This week Seymour Hersh wrote in his much talked about article The Iran Plans
[http://www.newyorker.com/fact/content/articles/060417fa_fact
]
"One of the military's initial option plans, as presented to the White House by the Pentagon this winter, calls for the use of a bunker-buster tactical nuclear weapon, such as the B61-11, against underground nuclear sites.
One target is Iran's main centrifuge plant, at Natanz, nearly two hundred miles south of Tehran. Natanz, which is no longer under I.A.E.A. safeguards, reportedly has underground floor space to hold fifty thousand centrifuges, and laboratories and workspaces buried approximately seventy-five feet beneath the surface. That number of centrifuges could provide enough enriched uranium for about twenty nuclear warheads a year. (Iran has acknowledged that it initially kept the existence of its enrichment program hidden from I.A.E.A. inspectors, but claims that none of its current activity is barred by the Non-Proliferation Treaty.) The elimination of Natanz would be a major setback for Iran's nuclear ambitions, but the conventional weapons in the American arsenal could not insure the destruction of facilities under seventy-five feet of earth and rock, especially if they are reinforced with concrete."

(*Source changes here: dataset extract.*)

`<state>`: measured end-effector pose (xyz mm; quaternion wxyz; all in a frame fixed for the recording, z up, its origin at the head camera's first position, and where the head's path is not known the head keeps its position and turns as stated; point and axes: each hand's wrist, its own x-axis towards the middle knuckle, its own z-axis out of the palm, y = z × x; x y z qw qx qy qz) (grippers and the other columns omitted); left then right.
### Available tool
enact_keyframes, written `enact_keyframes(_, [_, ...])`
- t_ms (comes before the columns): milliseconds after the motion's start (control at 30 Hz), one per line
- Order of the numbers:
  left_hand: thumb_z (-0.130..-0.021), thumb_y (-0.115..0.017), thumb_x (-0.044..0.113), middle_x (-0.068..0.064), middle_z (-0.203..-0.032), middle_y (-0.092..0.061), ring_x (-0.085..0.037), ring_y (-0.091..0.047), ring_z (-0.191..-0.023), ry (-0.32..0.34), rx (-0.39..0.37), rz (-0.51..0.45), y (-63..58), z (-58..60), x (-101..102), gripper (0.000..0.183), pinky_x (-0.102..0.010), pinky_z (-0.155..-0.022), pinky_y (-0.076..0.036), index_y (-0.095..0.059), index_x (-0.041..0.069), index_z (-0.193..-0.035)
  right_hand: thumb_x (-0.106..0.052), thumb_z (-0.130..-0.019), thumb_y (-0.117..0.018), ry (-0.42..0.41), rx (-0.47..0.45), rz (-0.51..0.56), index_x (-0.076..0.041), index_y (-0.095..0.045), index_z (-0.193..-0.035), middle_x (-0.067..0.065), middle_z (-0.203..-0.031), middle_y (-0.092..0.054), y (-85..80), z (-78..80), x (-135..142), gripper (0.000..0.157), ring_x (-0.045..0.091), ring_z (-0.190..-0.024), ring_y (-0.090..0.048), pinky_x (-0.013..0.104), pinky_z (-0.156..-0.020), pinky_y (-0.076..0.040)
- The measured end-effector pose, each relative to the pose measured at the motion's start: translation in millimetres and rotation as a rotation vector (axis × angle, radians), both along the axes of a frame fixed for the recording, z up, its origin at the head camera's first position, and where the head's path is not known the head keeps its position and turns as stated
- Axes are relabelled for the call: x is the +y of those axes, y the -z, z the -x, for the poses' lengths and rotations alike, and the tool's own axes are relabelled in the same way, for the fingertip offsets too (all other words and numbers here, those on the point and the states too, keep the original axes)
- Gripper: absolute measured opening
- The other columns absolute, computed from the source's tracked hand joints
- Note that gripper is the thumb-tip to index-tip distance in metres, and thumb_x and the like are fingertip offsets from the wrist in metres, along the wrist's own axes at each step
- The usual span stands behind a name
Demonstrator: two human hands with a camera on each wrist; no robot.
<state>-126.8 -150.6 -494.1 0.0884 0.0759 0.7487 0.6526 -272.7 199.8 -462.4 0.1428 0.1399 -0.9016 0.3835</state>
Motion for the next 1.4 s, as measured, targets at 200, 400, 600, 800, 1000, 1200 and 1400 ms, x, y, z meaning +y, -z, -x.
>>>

This is completely in step with several policy documents the joint chiefs of staff of the US military have been working on for the last five years Here are some examples of their current thinking on the appropriate use of nuclear weapons.The first is called The Doctrine for Joint Nuclear Operations [http://www.nukestrat.com/us/jcs/jp3-12_05.htm] which states in the executive summary:
"The use of nuclear weapons represents a significant escalation from conventional warfare and may be provoked by some action, event, or threat. However, like any military action, the decision to use nuclear weapons is driven by the political objective sought."...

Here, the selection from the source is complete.